Saved entries:
"""

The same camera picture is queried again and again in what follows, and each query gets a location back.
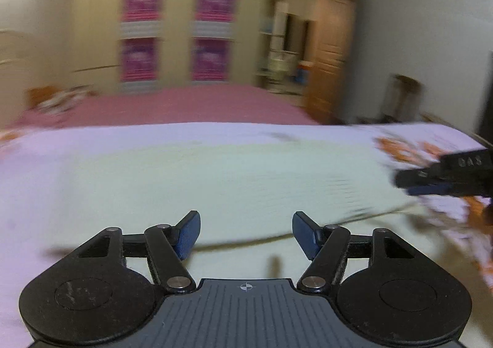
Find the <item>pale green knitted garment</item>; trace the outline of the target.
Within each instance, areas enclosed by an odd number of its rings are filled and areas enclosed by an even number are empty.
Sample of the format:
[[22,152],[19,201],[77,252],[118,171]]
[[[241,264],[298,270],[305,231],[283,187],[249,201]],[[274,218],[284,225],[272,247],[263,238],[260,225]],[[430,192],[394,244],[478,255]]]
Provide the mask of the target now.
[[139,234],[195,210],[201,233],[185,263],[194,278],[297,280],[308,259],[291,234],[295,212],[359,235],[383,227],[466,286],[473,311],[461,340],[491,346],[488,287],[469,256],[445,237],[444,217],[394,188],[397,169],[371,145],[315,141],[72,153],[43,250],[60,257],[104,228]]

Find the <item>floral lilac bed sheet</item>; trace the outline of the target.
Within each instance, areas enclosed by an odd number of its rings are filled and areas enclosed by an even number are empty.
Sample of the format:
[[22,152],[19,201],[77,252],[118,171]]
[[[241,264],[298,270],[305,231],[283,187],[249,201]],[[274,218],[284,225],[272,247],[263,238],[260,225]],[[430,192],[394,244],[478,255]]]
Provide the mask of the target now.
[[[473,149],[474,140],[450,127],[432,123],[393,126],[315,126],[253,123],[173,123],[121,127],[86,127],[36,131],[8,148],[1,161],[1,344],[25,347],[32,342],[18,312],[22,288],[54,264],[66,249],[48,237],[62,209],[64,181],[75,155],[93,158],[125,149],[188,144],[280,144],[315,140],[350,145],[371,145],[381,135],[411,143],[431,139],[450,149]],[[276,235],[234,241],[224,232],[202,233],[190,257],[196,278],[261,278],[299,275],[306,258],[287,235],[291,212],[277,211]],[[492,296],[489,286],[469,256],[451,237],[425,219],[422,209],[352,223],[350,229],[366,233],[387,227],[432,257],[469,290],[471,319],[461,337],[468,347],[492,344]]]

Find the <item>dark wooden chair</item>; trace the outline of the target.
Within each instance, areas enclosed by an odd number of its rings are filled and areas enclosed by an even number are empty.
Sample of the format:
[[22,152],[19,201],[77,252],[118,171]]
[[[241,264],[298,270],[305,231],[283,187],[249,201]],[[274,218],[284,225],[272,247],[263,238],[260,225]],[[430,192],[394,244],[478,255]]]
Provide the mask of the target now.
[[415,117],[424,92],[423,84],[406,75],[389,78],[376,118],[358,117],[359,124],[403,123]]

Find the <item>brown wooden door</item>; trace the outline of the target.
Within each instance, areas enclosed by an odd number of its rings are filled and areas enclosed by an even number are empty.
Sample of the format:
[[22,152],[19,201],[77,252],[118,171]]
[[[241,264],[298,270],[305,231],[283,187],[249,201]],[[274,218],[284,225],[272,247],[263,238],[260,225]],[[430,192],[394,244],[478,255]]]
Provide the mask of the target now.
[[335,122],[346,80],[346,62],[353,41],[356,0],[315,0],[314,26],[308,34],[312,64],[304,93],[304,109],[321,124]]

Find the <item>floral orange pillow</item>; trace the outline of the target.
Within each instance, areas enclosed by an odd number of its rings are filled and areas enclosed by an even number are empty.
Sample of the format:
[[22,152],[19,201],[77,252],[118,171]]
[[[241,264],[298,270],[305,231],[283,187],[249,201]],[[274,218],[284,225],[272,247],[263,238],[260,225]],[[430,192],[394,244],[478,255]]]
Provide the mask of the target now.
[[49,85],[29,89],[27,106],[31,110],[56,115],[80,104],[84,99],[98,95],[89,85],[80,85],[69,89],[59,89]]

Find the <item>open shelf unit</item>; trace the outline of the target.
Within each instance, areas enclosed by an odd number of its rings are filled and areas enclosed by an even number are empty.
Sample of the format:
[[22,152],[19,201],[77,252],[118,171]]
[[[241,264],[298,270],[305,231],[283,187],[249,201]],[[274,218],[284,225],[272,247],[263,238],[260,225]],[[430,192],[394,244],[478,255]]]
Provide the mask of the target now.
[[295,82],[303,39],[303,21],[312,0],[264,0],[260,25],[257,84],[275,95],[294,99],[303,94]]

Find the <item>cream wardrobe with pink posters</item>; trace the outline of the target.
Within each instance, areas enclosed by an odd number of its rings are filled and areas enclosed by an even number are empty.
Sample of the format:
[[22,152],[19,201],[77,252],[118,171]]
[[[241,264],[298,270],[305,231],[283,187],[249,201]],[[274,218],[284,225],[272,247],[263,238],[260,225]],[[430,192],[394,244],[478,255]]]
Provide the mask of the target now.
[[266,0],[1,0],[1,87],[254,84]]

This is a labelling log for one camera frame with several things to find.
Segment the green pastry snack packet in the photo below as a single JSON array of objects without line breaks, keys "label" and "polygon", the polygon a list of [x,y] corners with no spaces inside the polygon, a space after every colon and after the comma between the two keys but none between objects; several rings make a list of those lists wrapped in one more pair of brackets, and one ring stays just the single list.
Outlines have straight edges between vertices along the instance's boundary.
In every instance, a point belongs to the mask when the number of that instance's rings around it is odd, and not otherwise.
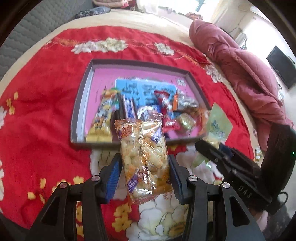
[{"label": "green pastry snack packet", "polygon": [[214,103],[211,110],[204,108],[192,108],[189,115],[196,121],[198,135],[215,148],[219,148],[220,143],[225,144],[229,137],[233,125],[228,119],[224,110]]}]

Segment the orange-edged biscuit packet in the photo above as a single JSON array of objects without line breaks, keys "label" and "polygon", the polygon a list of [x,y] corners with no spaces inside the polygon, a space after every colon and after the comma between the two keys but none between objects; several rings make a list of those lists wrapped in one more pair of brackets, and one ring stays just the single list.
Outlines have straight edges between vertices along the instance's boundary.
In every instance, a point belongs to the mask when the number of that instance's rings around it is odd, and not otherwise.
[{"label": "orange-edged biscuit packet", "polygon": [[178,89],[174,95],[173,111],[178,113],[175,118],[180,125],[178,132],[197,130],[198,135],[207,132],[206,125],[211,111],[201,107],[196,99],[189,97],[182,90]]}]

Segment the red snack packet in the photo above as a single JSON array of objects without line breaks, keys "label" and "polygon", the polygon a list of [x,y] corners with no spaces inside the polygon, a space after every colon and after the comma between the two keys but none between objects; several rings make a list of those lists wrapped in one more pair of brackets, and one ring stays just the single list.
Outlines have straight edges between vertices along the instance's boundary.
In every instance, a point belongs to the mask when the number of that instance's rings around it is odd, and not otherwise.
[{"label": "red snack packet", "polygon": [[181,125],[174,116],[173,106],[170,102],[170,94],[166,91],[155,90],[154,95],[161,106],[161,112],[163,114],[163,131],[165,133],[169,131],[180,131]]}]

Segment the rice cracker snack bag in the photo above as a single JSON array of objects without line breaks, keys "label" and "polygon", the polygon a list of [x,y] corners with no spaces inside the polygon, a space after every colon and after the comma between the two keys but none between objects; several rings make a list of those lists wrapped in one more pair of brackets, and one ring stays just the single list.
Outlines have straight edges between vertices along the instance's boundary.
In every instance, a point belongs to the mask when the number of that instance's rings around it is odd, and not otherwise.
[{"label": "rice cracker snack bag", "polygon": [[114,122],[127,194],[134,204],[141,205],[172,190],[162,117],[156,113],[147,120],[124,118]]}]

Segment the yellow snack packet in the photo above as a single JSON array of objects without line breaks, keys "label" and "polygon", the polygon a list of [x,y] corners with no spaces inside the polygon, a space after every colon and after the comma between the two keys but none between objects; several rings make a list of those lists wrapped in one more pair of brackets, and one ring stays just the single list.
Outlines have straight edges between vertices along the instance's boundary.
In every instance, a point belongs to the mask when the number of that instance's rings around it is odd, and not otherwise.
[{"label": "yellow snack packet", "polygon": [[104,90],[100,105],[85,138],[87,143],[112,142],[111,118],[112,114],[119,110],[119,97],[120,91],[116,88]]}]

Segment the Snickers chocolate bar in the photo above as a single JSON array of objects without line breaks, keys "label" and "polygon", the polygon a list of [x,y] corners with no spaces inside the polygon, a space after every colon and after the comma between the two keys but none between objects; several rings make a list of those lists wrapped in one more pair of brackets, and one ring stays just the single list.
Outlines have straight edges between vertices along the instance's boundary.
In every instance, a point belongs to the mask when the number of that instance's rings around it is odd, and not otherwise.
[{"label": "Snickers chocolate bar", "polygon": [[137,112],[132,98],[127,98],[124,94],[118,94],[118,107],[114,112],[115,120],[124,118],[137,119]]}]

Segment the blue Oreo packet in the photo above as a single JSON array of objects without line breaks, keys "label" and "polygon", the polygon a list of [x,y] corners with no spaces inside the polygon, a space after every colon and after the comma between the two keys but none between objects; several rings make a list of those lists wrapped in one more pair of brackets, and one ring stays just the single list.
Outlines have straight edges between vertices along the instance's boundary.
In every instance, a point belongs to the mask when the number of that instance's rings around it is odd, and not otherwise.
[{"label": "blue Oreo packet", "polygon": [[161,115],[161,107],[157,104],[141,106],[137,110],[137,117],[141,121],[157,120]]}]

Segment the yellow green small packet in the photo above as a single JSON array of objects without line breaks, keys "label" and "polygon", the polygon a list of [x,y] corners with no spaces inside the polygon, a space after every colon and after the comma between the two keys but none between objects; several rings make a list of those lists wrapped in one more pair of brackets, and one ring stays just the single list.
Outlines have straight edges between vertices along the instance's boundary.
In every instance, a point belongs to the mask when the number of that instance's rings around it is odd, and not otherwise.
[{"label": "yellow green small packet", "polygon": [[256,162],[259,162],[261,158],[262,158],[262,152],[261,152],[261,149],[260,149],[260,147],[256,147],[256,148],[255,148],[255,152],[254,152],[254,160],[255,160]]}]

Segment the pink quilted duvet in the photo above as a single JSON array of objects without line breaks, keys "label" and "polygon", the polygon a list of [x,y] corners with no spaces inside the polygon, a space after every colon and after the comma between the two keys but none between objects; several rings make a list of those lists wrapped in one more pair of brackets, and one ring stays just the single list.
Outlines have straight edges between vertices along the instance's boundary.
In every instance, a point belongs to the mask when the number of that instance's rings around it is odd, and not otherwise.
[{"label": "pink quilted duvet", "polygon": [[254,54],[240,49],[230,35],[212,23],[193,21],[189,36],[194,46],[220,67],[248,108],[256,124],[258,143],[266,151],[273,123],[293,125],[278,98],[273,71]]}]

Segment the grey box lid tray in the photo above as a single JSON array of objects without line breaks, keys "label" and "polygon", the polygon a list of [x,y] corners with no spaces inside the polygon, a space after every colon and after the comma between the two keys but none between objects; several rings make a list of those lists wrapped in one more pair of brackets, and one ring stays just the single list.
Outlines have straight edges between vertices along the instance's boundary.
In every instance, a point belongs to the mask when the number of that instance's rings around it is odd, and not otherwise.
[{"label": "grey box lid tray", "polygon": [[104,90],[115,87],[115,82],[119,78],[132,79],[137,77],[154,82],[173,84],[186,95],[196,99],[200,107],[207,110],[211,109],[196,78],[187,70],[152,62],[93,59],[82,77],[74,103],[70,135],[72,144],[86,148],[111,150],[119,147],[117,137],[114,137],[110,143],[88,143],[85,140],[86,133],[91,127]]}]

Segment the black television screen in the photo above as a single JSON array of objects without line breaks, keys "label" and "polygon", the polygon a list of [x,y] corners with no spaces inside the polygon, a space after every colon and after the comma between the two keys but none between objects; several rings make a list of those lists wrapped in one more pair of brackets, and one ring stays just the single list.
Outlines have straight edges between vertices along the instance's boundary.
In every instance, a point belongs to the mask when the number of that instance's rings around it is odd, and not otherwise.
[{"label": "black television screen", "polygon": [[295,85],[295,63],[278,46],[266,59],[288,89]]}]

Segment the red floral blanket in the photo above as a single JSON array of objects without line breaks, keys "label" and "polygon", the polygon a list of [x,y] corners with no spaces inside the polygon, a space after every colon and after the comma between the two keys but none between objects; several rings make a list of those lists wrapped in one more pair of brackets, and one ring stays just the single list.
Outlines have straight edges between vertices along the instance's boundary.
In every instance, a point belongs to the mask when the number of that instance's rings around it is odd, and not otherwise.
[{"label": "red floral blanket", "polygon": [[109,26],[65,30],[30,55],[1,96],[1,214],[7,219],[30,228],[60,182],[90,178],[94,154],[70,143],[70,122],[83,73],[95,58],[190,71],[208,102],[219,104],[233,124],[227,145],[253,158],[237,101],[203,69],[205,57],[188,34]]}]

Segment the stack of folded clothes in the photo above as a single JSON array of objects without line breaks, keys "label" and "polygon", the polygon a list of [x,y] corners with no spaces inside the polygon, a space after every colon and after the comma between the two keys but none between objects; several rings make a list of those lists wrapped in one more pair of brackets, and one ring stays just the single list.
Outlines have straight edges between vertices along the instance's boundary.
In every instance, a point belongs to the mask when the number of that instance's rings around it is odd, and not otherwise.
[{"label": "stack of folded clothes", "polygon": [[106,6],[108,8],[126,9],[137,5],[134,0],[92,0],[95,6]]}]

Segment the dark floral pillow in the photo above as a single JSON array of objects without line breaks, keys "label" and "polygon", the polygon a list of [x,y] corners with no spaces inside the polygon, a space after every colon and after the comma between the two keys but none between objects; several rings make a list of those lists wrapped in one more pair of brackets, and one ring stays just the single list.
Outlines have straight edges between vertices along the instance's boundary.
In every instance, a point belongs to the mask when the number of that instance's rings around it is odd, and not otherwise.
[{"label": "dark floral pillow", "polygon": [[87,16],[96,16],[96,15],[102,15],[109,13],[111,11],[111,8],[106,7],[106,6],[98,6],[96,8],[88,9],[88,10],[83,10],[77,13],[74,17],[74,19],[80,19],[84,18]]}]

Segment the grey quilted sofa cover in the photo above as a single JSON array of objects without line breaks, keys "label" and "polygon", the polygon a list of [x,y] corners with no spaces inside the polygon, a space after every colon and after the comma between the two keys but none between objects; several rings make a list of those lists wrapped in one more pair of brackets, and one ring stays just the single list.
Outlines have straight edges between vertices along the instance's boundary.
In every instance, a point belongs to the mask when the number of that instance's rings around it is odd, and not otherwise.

"""

> **What the task requires**
Copy nothing past the line containing "Find the <item>dark": reproduce every line from the start of the records up to it, skipping pictures.

> **Task result**
The same camera picture is queried again and again in what follows, and each query gets a location back.
Find the <item>pale green knitted garment</item>; trace the outline of the target.
Within each instance, areas enclosed by an odd number of its rings are filled and areas enclosed by an even number are empty.
Sample of the format:
[[22,152],[19,201],[77,252],[118,171]]
[[[241,264],[298,270],[305,231],[283,187],[249,201]],[[274,218],[284,225],[272,247],[263,238],[260,225]],[[430,192],[394,244],[478,255]]]
Provide the mask of the target now.
[[139,234],[195,210],[201,233],[185,263],[194,278],[297,280],[308,259],[291,234],[295,212],[359,235],[383,227],[466,286],[473,311],[461,340],[491,346],[488,287],[469,256],[445,237],[444,217],[394,188],[397,169],[371,145],[315,141],[72,153],[43,250],[60,257],[104,228]]

Find the <item>floral lilac bed sheet</item>; trace the outline of the target.
Within each instance, areas enclosed by an odd number of its rings are filled and areas enclosed by an even number are empty.
Sample of the format:
[[22,152],[19,201],[77,252],[118,171]]
[[[241,264],[298,270],[305,231],[283,187],[249,201]],[[274,218],[284,225],[272,247],[263,238],[260,225]],[[430,192],[394,244],[478,255]]]
Provide the mask of the target now.
[[[473,149],[474,140],[450,127],[432,123],[393,126],[315,126],[253,123],[173,123],[121,127],[86,127],[36,131],[8,148],[1,161],[1,344],[25,347],[32,342],[18,312],[22,288],[54,264],[66,249],[48,237],[62,209],[64,181],[75,155],[93,158],[125,149],[188,144],[280,144],[315,140],[350,145],[371,145],[381,135],[411,143],[431,139],[450,149]],[[276,235],[234,241],[224,232],[202,233],[190,257],[196,278],[261,278],[299,275],[306,258],[287,235],[291,212],[277,211]],[[492,296],[489,286],[469,256],[451,237],[425,219],[422,209],[352,223],[350,229],[366,233],[387,227],[432,257],[469,290],[471,319],[461,337],[468,347],[492,344]]]

Find the <item>dark wooden chair</item>; trace the outline of the target.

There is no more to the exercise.